What is lactate. This patient has 2 SIRS and per protocol the RN can order a lactate with a suspected infection. This patient is high risk due to both being immunocompromised and a recent biopsy.
400
A patient is transferred to your unit, chief complaint on admission: vomiting, fever and diarrhea x3 days. History of small bowel transplant and multiple episodes rejection and line infection. You review his VS trend and see over the last 6 hours, temp increasing to 102.5, HR increasing from 80s to 131, BP 75/47. You activate a RRT and the severe sepsis protocol is started. After administering fluid resuscitation, the patient's BP is still low at 87/53. Name the stage on the continuum that the patient is currently presenting and what should be initiated next?
What is septic shock. Vasopressors.
400
What will we see clinically in our patients whose kidneys are hypoperfused?
What is decreased urine output (<0.5 ml/kg/hr x 2 hours) and elevated Creatinine (>2)
500
Your septic patient has a BP of 70/50. They are given 30 mL/kg of fluid. Their repeat BP is 75/55. What would you expect the patient would need next?

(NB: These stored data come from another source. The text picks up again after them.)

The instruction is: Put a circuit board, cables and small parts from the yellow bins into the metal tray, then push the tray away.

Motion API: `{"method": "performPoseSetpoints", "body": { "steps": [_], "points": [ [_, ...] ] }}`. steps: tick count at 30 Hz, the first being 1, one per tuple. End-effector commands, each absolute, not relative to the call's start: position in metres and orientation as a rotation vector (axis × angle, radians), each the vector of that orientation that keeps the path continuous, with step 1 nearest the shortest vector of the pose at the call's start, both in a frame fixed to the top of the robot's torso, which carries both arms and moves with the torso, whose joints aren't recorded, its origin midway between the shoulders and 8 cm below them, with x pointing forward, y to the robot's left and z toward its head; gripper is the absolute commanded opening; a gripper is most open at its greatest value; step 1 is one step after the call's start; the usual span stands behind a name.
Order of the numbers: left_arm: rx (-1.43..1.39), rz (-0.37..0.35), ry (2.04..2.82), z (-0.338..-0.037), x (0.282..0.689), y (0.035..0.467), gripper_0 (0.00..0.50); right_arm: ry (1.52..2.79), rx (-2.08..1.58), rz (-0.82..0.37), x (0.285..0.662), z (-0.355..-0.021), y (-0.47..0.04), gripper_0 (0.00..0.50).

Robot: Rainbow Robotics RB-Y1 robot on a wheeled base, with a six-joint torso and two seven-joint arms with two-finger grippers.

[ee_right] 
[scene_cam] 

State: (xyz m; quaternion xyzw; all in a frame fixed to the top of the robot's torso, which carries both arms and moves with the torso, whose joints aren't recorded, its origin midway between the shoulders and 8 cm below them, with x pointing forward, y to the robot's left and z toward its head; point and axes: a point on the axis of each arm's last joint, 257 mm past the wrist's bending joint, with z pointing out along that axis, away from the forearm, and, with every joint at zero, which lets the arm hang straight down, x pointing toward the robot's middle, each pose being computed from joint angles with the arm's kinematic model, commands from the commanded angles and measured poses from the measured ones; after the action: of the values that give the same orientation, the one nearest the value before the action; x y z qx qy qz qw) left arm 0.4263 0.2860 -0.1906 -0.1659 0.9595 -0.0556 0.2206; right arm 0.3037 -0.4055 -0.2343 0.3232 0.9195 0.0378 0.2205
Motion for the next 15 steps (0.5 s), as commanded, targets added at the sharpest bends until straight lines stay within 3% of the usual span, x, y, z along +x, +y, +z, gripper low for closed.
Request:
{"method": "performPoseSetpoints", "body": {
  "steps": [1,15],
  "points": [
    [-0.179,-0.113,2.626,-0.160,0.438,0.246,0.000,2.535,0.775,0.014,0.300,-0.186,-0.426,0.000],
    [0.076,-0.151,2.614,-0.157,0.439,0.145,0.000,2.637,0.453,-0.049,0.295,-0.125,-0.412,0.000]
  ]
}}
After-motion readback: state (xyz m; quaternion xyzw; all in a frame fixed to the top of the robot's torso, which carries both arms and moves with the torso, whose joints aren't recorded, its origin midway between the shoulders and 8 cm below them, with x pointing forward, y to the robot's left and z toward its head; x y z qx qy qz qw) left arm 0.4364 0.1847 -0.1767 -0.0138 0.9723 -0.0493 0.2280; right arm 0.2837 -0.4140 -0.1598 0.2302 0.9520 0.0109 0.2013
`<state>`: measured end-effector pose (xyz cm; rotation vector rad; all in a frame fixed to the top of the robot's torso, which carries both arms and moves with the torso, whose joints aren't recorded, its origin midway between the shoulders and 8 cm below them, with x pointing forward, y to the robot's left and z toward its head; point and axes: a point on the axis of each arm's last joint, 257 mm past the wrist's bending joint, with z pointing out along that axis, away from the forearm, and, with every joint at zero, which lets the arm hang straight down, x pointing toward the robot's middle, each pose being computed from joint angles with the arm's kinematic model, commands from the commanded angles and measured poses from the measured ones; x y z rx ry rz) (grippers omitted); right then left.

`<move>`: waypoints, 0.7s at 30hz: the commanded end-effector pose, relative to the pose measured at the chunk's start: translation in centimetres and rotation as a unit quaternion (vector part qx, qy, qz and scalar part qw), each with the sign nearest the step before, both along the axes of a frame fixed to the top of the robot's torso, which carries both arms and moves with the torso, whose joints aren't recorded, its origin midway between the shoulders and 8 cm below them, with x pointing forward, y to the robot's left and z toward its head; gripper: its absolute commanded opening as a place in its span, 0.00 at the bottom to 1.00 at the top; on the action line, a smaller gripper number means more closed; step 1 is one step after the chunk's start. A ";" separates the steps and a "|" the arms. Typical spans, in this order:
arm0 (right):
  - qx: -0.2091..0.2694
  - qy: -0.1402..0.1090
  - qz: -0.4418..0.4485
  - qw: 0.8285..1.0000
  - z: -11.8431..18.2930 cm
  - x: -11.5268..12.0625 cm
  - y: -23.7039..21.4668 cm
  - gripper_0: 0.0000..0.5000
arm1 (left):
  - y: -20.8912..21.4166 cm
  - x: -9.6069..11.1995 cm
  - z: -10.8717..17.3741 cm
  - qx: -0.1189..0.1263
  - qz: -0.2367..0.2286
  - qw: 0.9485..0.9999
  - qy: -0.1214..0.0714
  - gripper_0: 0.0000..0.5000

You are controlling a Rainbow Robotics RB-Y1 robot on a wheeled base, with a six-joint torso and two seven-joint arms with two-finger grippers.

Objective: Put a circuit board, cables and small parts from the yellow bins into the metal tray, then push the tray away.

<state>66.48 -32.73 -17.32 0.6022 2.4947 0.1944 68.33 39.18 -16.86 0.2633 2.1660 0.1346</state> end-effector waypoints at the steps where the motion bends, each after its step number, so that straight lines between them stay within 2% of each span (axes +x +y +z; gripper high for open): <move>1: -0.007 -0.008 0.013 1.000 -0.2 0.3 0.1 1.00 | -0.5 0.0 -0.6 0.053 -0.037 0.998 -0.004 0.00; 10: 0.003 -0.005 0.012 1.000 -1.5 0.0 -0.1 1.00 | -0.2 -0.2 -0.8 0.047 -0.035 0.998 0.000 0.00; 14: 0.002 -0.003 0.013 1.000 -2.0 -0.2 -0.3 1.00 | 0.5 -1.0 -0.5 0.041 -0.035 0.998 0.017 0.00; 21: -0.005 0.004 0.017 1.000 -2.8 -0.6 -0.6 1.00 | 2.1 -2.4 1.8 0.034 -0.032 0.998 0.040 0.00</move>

What is a Vasopressor (Levophed)
500
You are having difficulty getting a second set of blood cultures on your patient. You realize it has not been one hour from time zero and you are waiting to hang your antibiotics. What should you do?
What is hang the antibiotic. This is a significant delay in starting the antibiotic. Document that the patient had multiple attempts to obtain the BC but you were unable to obtain blood.
500
An 80 year old female was admitted for UTI and pneumonia, stable VS. Overnight she becomes very confused and restless. You being the astute nurse check her VS and not that the patient now has a BP of 80/50. What do you do next?
What is call an RRT in order to facilitate the bundles being initiated. Anticipate a 30mL/kg of fluid order.
500
Mr. Sepsy was admitted for abdominal pain. His most recent vital signs are HR 112, RR 24, SPO2 91% RA, Temp 102.5, BP 95/62 Labs: WBC 25.0, Creatinine 3.1, Lactate 1.9, Total Bili 1.6 What stage in the sepsis continuum is he in?
What is Severe Sepsis. The Creatinine of 3.1 is "organ dysfunction."
500
Why does your body go into an anaerobic state during severe sepsis/septic shock?
What is decreased perfusion. Vasodilation occurs, capillary leaking, and microvascular clotting.